Unterwegs unbrauchbar

7. August 2010

An und für sich klingt die Idee prima: Die Software »1Password« – dank einer (ATARIanern noch bestens bekannten) kleinen, feinen Heidelberger Software-Schmiede auch in einer eingedeutschten Version erhältlich – verwaltet beliebig viele Passwörter. So bewahrt sie einen vor der fahrlässigen (auch von mir praktizierten…) Praxis, für verschiedene Internetkonten dieselben Passwörter zu verwenden. Weil »1Password« den jeweils richtigen Code selbst einträgt, können die Zeichenketten auch beliebig kompliziert – und entsprechend sicher – sein. Auf Wunsch generiert »1Password« gleich selbst welche. Eigentlich kein Wunder, dass sich die Presse vor Lob überschlägt.

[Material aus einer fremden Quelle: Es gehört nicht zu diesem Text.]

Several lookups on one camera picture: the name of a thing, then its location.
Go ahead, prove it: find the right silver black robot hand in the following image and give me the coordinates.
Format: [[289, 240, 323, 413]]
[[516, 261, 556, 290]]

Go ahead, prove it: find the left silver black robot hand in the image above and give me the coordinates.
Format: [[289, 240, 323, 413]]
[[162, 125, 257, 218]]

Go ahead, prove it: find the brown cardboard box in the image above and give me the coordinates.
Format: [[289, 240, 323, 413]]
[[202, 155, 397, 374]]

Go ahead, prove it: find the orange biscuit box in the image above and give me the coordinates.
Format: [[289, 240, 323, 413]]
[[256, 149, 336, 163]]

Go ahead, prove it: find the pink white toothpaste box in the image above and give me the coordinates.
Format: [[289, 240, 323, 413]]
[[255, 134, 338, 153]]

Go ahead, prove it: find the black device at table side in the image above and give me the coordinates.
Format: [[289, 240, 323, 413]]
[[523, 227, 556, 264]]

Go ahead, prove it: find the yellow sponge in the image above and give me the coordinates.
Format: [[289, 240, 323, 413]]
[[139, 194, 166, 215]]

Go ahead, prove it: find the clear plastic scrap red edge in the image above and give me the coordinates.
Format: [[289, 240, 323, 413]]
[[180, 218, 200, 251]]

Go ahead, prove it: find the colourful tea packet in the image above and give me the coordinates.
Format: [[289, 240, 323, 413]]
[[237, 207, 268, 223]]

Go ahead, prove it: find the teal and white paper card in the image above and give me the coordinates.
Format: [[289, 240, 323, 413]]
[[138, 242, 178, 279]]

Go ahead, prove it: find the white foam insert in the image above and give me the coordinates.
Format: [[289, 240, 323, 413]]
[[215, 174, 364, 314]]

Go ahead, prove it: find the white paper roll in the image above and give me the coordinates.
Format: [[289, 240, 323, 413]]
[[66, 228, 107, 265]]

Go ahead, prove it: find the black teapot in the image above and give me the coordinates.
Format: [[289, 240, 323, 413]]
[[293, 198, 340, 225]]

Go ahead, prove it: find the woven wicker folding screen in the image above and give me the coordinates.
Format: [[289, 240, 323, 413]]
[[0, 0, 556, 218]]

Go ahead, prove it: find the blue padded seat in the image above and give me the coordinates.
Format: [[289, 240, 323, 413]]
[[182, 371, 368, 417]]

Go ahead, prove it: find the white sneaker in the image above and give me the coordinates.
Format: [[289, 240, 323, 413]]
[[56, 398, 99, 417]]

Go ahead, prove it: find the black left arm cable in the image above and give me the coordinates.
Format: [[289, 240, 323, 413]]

Nur: Was mache ich unterwegs, ohne meinen Rechner (und die darauf installierte Software)? Zwar lassen sich die »1Password«-Infos auch auf iPod, iPhone usw. – oder sogar ins Internet – exportieren. Aber erstens macht das die Sache gleich wieder unsicher. Und zweitens darf man die extra kryptisch-komplizierten Zeichenketten dann selbst eintippen. Na ja.